Enrico Predazzi, TuttoScienze - La Stampa 25/5/2011, 25 maggio 2011
I 100 ANNI DEL TEST DI RUTHERFORD
Il 2011 è un’importante ricorrenza nella fisica. Oltre al duecentenario dei lavori seminali di Avogadro, per i quali si preparano adeguate celebrazioni in Piemonte, a maggio si compiono i 100 anni dal celebre lavoro con cui Ernest Rutherford (Lord Nelson dal 1931) interpretava lo sconcertante risultato dell’esperimento che lui stesso aveva suggerito a due giovani collaboratori, Hans Geiger e Ernest Marsden.
L’esperimento consisteva nel bombardare con particelle alfa (nuclei di elio doppiamente ionizzato, a cui si erano tolti i due elettroni che rendono il sistema neutro) sottilissime foglioline d’oro. Perché oro? Probabilmente perché è molto plastico e si può rendere sottile quasi a piacere e, comunque, ideale per la tecnologia dell’ epoca. L’esperimento doveva rivelarsi fondamentale per molti motivi.
Era la prima volta che si effettuava questo tipo di analisi, che sarebbe diventata lo strumento più importante per studiare la struttura della materia e che tuttora, con particelle sempre più energetiche, si impiega nel campo della fisica delle particelle. Raccogliendo i risultati dell’eventuale deflessione subita dalle particelle urtanti, il fisico cerca di ricostruire la struttura del bersaglio. Un po’ come (ha spiegato il Nobel Abdus Salam) se, armati di un getto d’acqua, cercassimo di ricostruire in una stanza buia la statua che sappiamo esserci, ma di cui non conosciamo le fattezze.
Il secondo motivo, incidentale ma ugualmente importante, è che particelle cariche possono essere accelerate e si possono costruire fasci sempre più energetici e perciò sempre più penetranti: questo permette di studiare sempre meglio l’interno della materia.
Ma il motivo più importante è proprio il risultato stesso dell’esperimento di Geiger e Marsden che era stato sconcertante e in prima battuta incomprensibile. Mentre quasi tutte la particelle alfa passavano praticamente indisturbate oltre la fogliolina d’oro, alcune (circa una su 10 mila) venivano deviate fortemente a grandi angoli, quando non addirittura all’indietro. Come se, per parafrasare Rutherford, una palla di cannone fosse deviata o addirittura spostata all’indietro da un foglio di carta messo sulla sua traiettoria.

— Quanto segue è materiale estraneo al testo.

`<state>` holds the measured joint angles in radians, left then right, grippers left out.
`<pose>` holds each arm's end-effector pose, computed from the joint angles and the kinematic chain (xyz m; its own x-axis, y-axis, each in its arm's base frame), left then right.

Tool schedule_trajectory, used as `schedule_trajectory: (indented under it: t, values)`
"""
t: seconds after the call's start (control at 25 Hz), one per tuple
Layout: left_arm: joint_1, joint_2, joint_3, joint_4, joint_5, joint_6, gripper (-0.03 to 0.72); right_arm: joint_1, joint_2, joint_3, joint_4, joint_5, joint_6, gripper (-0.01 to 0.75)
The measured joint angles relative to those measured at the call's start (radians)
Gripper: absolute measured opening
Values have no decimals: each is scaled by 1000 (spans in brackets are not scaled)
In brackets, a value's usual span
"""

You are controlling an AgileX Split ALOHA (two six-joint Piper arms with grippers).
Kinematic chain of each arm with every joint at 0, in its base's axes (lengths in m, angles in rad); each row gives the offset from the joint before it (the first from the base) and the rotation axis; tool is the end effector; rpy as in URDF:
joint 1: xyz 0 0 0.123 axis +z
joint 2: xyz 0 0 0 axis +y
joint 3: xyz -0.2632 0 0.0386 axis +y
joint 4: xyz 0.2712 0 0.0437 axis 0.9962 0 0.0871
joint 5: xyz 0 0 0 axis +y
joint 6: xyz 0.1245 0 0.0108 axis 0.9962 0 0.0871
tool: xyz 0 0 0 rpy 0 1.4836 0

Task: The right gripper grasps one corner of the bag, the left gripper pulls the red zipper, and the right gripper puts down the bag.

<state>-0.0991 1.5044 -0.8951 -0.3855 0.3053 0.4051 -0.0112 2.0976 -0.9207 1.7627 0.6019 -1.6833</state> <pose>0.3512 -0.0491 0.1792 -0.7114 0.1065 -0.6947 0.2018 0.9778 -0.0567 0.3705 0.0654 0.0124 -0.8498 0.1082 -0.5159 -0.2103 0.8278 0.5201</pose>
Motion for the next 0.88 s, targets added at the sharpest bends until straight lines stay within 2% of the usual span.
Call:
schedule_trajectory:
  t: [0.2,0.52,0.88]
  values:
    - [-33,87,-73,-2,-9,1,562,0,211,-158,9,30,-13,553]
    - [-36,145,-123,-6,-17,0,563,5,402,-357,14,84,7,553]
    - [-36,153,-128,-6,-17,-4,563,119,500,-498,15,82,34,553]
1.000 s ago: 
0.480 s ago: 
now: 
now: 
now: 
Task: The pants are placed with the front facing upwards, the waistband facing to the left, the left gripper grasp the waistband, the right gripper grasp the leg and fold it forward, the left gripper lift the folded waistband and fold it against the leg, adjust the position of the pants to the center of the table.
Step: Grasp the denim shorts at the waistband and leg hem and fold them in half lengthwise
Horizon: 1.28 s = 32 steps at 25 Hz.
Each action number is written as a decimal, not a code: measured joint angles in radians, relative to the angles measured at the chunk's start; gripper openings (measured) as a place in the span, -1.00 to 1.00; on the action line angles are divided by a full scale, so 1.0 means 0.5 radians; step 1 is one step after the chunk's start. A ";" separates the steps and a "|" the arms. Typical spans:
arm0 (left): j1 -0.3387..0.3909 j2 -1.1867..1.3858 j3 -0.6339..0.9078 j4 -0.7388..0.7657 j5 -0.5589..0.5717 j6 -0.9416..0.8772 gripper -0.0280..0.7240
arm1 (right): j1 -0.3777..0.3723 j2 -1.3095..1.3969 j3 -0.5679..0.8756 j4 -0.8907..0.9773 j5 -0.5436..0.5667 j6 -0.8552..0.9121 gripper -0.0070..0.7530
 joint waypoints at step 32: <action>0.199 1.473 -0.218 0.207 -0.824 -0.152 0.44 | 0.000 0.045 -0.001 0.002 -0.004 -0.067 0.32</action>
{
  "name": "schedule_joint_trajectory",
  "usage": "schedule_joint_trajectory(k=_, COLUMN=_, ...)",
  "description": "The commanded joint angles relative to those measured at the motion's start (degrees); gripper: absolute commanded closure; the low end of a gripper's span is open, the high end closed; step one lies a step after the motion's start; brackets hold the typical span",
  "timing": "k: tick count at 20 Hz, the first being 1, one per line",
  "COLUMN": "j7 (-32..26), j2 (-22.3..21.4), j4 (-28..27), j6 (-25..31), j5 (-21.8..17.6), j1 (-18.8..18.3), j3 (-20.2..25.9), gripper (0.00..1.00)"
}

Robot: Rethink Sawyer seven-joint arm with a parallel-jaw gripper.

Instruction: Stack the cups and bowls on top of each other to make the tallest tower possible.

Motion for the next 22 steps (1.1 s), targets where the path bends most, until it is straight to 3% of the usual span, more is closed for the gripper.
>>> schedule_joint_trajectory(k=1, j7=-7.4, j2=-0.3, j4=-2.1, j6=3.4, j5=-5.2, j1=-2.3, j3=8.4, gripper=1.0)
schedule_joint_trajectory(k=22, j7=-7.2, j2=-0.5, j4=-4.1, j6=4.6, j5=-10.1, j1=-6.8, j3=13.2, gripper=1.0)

Si deve pensare che, all’epoca, non si sapeva nulla di preciso sulla struttura dell’atomo, la cui immagine più accreditata era che fosse una distribuzione più o meno uniforme di carica positiva all’interno della quale (questo si sapeva da fine Ottocento) erano disseminate tante cariche elettriche negative (gli elettroni) quante servivano a renderlo neutro.
Il merito di Rutherford è stato non solo di interpretare cosa stava succedendo, ma di darne una dimostrazione matematica convincente, fornendo quello che tuttora è considerato il modello più realistico dell’atomo come un (micro) sistema planetario. Un nucleo centrale carico positivamente, praticamente puntiforme per la strumentazione dell’epoca, in cui è concentrata praticamente tutta la massa dell’atomo e intorno a cui ruotano tante particelle cariche negativamente, gli elettroni appunto, quanto sono necessarie per rendere il sistema elettricamente neutro. Ne consegue che l’atomo, la materia quindi, è principalmente fatto di vuoto, anche se a noi sembra che non sia così (basta provare a passare attraverso un muro per convircene).
La spiegazione dell’esperimento diventa semplice: nella stragrande maggioranza dei casi la particella alfa passa abbastanza lontana dal nucleo da non sentirne l’effetto (perché, ricordiamoci, l’atomo è quasi tutto vuoto), mentre quelle rare volte che gli passa vicino ne viene fortemente deflessa o addiritttura respinta all’indietro, se la collisione è frontale. Sto, come è ovvio, semplificando molto, troppo, forse, ma l’idea di fondo è corretta. Rutherford arrivò a stimare quanto piccolo dovesse essere il nucleo rispetto all’atomo e la stima sarebbe stata migliorata, fino alle precisioni fantastiche dei giorni nostri.
Come dicevo, la tecnica ebbe un tale successo che divenne universale e, oltre 60 anni dopo, sarebbe stata la stessa con cui (con fasci più energetici e penetranti) si sarebbero scoperti i costituenti fondamentali della materia che chiamiano quarks. Questo Rutherford non poteva prevederlo e neppure immaginarlo, ma valse tre Nobel ai fisici che guidavano le squadre che avrebbero fatto l’esperimento, e tuttavia non al teorico, James Bjorken, che ne avrebbe fornito l’interpretazione.